MUSC Health to pay $83.5M to buy part of Citadel Mall. Plans are to expand on site.
Story Date: 12/15/2025

MUSC Health to pay $83.5M to buy part of Citadel Mall. Plans are to expand on site.
By Tom Corwin and John McDermott
Dec 12, 2025 
 
CHARLESTON — MUSC Health is acquiring a large chunk of Citadel Mall to expand its health care services in West Ashley, but the move will not displace existing retailers, an official said.

The health system’s board of trustees voted Dec. 12 to buy 330,000 square feet of the shopping center, plus nearly 2,300 parking spaces, for $83.5 million. That includes 126,000 square feet that MUSC Health already leases.

The health system had nearly outgrown its footprint at the mall — the last available space opened for care this week — and had been negotiating for about a year with the property owner on an expansion when the idea of buying instead came up, said MUSC Health CEO Patrick Cawley.

“Frankly, it started to look like buying was a better deal for us,” he said.

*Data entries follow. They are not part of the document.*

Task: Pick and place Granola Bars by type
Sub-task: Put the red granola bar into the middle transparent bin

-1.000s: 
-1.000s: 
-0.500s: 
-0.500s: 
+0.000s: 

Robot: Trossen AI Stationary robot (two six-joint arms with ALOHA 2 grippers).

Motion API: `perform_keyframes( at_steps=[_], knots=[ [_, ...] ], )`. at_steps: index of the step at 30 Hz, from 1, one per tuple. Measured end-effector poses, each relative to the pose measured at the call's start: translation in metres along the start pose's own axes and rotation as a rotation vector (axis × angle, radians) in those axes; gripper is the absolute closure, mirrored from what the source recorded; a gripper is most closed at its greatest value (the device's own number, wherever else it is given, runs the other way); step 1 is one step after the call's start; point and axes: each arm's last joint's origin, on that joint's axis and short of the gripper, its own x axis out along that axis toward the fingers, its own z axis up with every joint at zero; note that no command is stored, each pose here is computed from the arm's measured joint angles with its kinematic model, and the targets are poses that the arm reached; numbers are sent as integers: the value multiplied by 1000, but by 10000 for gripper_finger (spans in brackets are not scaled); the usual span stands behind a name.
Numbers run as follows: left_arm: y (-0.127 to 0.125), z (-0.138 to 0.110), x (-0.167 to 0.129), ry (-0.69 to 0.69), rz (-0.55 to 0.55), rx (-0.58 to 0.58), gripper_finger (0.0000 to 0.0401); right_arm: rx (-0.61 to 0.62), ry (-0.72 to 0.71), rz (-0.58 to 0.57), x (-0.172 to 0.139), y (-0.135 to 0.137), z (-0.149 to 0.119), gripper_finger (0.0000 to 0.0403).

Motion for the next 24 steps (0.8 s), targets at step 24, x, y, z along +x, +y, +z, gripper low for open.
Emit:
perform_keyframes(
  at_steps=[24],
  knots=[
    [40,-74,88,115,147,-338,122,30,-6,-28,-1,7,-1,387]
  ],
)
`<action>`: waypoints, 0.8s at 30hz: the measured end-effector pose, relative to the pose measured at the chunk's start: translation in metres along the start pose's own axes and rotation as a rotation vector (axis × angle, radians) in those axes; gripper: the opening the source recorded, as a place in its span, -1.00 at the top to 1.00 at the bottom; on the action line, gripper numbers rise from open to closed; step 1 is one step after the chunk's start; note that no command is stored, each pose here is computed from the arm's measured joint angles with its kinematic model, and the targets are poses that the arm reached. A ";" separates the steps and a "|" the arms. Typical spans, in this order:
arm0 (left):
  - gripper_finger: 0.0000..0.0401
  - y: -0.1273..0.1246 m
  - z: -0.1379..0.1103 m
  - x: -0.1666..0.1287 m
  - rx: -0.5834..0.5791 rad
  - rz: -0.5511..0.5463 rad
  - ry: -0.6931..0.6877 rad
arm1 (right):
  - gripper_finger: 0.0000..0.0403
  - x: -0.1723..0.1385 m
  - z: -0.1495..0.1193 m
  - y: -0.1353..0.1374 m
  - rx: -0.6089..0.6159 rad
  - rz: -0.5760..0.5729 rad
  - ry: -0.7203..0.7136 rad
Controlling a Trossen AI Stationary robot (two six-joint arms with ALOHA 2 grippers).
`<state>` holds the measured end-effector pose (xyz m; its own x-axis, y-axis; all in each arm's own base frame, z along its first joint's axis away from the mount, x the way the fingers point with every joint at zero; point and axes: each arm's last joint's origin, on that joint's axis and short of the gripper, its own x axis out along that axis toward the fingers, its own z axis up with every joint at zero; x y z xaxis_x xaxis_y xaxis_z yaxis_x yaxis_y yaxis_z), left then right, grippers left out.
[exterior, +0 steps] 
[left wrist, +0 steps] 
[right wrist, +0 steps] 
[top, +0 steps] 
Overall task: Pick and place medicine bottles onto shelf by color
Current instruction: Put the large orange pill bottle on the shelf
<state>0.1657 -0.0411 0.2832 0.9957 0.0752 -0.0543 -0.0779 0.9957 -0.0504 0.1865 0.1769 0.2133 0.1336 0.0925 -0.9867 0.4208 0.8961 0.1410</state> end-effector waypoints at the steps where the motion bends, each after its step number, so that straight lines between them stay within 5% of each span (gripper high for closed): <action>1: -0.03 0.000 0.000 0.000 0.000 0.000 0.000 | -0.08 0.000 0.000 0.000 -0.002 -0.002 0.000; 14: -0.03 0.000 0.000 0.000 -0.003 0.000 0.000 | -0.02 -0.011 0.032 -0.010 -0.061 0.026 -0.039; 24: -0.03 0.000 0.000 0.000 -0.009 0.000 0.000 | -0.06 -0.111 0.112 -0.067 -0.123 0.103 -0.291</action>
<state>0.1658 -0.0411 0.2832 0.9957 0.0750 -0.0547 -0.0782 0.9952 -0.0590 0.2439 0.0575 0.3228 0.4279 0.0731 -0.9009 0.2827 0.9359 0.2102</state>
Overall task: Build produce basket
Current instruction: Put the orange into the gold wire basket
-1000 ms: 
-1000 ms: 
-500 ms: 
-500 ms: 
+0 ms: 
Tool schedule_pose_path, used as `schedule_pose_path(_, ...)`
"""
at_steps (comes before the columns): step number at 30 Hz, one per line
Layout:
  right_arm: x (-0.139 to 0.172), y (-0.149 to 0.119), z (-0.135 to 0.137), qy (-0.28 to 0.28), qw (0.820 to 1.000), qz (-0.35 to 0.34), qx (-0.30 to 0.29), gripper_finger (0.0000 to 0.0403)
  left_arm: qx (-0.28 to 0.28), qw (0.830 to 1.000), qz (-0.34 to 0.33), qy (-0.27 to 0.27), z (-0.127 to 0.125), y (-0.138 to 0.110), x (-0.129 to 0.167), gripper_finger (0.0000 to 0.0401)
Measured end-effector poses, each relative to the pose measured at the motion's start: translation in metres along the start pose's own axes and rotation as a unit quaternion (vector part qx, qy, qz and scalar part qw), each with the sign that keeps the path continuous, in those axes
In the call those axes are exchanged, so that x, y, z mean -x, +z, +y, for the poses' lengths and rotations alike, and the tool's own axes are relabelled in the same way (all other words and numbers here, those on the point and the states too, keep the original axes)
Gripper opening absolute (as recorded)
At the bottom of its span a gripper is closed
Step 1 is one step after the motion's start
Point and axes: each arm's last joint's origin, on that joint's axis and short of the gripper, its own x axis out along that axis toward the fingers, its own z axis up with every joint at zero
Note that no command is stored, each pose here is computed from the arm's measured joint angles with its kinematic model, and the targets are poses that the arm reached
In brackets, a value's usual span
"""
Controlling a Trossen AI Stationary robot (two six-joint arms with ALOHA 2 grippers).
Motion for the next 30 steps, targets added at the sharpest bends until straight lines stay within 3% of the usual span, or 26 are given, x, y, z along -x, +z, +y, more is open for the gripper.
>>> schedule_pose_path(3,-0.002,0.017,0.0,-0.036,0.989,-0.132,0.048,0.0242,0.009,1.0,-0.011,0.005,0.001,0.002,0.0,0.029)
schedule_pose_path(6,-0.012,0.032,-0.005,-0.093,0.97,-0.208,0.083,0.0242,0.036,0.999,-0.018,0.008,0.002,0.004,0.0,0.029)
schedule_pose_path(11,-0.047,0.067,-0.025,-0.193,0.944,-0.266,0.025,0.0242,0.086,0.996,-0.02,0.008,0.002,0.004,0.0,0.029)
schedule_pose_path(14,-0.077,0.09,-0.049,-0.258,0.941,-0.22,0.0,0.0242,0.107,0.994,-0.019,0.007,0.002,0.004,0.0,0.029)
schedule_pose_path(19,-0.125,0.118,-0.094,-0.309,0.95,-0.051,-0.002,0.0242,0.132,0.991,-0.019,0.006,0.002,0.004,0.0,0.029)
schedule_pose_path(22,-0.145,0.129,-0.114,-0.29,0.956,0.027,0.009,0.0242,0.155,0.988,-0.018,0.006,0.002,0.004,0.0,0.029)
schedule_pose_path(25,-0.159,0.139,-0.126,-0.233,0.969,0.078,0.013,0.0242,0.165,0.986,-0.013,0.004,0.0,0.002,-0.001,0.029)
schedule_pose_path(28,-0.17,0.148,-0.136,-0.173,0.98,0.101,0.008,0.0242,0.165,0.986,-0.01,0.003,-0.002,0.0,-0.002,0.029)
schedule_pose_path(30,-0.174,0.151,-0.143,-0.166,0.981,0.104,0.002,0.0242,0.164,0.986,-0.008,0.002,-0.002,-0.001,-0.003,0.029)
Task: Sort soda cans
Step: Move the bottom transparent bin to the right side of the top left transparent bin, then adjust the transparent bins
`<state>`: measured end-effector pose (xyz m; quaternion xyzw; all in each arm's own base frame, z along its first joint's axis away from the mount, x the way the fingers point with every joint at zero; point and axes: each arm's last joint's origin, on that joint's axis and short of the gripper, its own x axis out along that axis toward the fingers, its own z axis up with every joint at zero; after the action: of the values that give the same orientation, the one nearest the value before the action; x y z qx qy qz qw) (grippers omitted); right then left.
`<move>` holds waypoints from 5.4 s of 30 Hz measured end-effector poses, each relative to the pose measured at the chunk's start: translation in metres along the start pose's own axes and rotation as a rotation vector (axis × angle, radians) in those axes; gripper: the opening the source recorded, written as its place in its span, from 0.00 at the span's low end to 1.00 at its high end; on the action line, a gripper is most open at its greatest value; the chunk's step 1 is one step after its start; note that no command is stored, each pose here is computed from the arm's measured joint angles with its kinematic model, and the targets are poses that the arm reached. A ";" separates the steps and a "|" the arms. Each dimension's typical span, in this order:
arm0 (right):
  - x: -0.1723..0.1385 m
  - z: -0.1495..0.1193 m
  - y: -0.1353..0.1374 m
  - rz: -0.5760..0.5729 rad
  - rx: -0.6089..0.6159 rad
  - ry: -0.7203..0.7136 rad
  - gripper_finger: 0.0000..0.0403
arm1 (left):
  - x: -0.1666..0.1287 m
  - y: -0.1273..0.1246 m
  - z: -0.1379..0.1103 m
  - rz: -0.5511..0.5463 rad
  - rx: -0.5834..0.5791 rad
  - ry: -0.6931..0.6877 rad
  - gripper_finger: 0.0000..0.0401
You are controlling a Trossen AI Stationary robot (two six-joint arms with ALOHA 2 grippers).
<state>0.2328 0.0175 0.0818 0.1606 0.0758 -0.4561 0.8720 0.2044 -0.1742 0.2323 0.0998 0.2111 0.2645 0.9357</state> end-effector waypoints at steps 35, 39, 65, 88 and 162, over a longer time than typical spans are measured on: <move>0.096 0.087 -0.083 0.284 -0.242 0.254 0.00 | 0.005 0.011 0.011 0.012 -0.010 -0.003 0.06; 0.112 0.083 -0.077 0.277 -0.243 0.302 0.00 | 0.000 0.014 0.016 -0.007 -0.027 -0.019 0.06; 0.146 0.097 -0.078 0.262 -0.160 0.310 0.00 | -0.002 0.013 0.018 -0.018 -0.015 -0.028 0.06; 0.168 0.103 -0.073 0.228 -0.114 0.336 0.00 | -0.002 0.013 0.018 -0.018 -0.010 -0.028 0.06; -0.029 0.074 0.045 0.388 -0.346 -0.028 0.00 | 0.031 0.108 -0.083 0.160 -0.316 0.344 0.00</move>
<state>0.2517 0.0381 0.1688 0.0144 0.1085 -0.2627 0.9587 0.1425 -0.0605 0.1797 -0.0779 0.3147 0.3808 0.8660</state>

The space for the expansion is essentially the old Sears store, which is now vacant, Cawley said.

MUSC Health already has clinics, outpatient surgery, ambulatory procedures, laboratory and radiology in the mall space, and all of them are growing, he said.

“We need more of all of those things,” Cawley said.

Once a thriving retail destination, the Citadel Mall fell on hard times during the 2007 recession, when its vacancy rate climbed to 25 percent and its value plummeted. Chattanooga-based CBL Properties Inc. allowed the ailing 1.1 million-square-foot site to fall into foreclosure in 2013.

The mall has been owned by Singerman Real Estate of Chicago since early 2023. The firm did not immediately respond to a request for comment.

MUSC Health has had an agreement to lease the old J.C. Penney department store at the mall since 2017 and reported it would spend $33 million to convert the former retail space into a health care services hub.

MUSC Health West Ashley Medical Pavilion opened in late 2019.

For some of the same reasons shoppers choose to go to a mall — quick access, ample parking, close proximity to major roads — MUSC Health said patients have flocked to the space.

“It’s one of our most successful spaces across the entire health system,” Cawley said. “Patients love it. It's easy parking, it's easy to access in a lot of ways. It's right near the highway. It's just easy.”

It’s also closer to where many patients live, in West Ashley and beyond, which continues the trend in health care to put many services closer to where people live and make it more convenient for them to receive care, he said.

But MUSC will still have a strong presence downtown, where higher-level care will be delivered, Cawley said. The main peninsula campus will see a significant addition with a new planned cancer hospital, part of the health system’s push to become a top-tier National Cancer Institute Comprehensive Cancer Center in the next few years. That was made easier by working with Charleston Mayor William Cogswell and City Council on the “Medical District Overlay” that will allow MUSC greater flexibility with zoning regulations to do what it needs to do to build it, MUSC President David Cole said.

“Thank you to the mayor of Charleston and the city government,” he told his board. The importance of that is “something that cannot be overstated.”